< 撒母耳記下 9 >

1 大衛問說:「掃羅家還有剩下的人沒有?我要因約拿單的緣故向他施恩。」
En David zeide: Is er nog iemand die overgebleven is van het huis van Saul, dat ik weldadigheid aan hem doe, om Jonathans wil?
2 掃羅家有一個僕人,名叫洗巴,有人叫他來見大衛,王問他說:「你是洗巴嗎?」回答說:「僕人是。」
Het huis van Saul nu had een knecht, wiens naam was Ziba; en zij riepen hem tot David. En de koning zeide tot hem: Zijt gij Ziba? En hij zeide: Uw knecht.
3 王說:「掃羅家還有人沒有?我要照上帝的慈愛恩待他。」洗巴對王說:「還有約拿單的一個兒子,是瘸腿的。」
En de koning zeide: Is er nog iemand van het huis van Saul, dat ik Gods weldadigheid bij hem doe? Toen zeide Ziba tot den koning: Er is nog een zoon van Jonathan, die geslagen is aan beide voeten.
4 王說:「他在哪裏?」洗巴對王說:「他在羅‧底巴,亞米利的兒子瑪吉家裏。」
En de koning zeide tot hem: Waar is hij? En Ziba zeide tot den koning: Zie, hij is in het huis van Machir, den zoon van Ammiel, te Lodebar.

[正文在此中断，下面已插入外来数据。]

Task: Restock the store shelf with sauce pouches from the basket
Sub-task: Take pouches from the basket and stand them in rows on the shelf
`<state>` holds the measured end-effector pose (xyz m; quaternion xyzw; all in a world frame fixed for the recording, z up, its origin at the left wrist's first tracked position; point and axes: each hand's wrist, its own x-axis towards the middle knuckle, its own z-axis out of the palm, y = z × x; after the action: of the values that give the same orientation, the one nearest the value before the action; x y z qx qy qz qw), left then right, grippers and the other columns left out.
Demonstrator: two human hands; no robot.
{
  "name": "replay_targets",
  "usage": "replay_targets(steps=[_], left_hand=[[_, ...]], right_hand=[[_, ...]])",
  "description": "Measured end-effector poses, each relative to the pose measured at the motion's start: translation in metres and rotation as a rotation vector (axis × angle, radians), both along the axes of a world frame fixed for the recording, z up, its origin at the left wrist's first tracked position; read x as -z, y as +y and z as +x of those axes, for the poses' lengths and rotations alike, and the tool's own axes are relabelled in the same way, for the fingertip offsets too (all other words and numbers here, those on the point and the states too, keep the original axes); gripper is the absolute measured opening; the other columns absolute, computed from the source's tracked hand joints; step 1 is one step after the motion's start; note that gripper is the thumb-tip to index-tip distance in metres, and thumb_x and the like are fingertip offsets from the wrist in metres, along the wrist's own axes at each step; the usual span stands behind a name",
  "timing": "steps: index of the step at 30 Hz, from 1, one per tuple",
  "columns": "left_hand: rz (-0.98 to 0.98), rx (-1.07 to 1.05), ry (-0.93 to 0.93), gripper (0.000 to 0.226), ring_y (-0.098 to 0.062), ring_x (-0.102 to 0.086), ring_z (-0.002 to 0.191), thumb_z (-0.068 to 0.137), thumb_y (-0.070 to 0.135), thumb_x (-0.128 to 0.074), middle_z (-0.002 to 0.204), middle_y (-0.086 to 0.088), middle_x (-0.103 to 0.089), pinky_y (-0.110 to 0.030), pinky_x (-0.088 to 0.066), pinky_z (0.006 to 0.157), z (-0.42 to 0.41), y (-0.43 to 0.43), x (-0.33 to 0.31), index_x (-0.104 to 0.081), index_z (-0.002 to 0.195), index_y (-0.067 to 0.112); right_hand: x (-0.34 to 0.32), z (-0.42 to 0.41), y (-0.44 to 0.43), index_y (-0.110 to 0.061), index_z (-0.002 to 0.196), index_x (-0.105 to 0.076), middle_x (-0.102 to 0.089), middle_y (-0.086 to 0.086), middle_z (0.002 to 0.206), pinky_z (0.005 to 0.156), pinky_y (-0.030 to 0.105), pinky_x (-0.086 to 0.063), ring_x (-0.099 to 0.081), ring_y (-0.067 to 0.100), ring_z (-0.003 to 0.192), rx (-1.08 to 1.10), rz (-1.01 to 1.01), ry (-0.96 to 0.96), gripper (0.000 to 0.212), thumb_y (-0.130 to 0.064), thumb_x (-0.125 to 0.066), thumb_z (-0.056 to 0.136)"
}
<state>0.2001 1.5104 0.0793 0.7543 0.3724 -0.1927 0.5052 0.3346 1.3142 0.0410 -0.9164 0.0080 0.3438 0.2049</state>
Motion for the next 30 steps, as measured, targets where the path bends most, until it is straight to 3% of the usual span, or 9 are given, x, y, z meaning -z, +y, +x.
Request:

5 於是大衛王打發人去,從羅‧底巴亞米利的兒子瑪吉家裏召了他來。
Toen zond de koning David heen, en hij nam hem uit het huis van Machir, den zoon van Ammiel, van Lodebar.
6 掃羅的孫子、約拿單的兒子米非波設來見大衛,伏地叩拜。大衛說:「米非波設!」米非波設說:「僕人在此。」
Als nu Mefiboseth, de zoon van Jonathan, den zoon van Saul, tot David inkwam, zo viel hij op zijn aangezicht, en boog zich neder. En David zeide: Mefiboseth! En hij zeide: Zie, hier is uw knecht.
7 大衛說:「你不要懼怕,我必因你父親約拿單的緣故施恩與你,將你祖父掃羅的一切田地都歸還你;你也可以常與我同席吃飯。」
En David zeide tot hem: Vrees niet, want ik zal zekerlijk weldadigheid bij u doen, om uws vaders Jonathans wil; en ik zal u alle akkers van uw vader Saul wedergeven; en gij zult geduriglijk brood eten aan mijn tafel.
8 米非波設又叩拜,說:「僕人算甚麼,不過如死狗一般,竟蒙王這樣眷顧!」
Toen boog hij zich, en zeide: Wat is uw knecht, dat gij omgezien hebt naar een doden hond, als ik ben?
9 王召了掃羅的僕人洗巴來,對他說:「我已將屬掃羅和他的一切家產都賜給你主人的兒子了。
Toen riep de koning Ziba, Sauls jongen, en zeide tot hem: Al wat Saul gehad heeft, en zijn ganse huis, heb ik den zoon uws heren gegeven.
10 你和你的眾子、僕人要為你主人的兒子米非波設耕種田地,把所產的拿來供他食用;他卻要常與我同席吃飯。」洗巴有十五個兒子,二十個僕人。
Daarom zult gij voor hem het land bearbeiden, gij, en uw zonen, en uw knechten, en zult de vruchten inbrengen, opdat de zoon uws heren brood hebbe, dat hij ete; en Mefiboseth, de zoon uws heren, zal geduriglijk brood eten aan mijn tafel. Ziba nu had vijftien zonen en twintig knechten.
11 洗巴對王說:「凡我主我王吩咐僕人的,僕人都必遵行。」王又說:「米非波設必與我同席吃飯,如王的兒子一樣。」
En Ziba zeide tot den koning: Naar alles, wat mijn heer de koning zijn knecht gebiedt, alzo zal uw knecht doen. Ook zou Mefiboseth, etende aan mijn tafel, als een van des konings zonen zijn.
12 米非波設有一個小兒子,名叫米迦。凡住在洗巴家裏的人都作了米非波設的僕人。
Mefiboseth nu had een kleinen zoon, wiens naam was Micha; en allen, die in het huis van Ziba woonden, waren knechten van Mefiboseth.
13 於是米非波設住在耶路撒冷,常與王同席吃飯。他兩腿都是瘸的。
Alzo woonde Mefiboseth te Jeruzalem, omdat hij geduriglijk at aan des konings tafel; en hij was kreupel aan beide zijn voeten.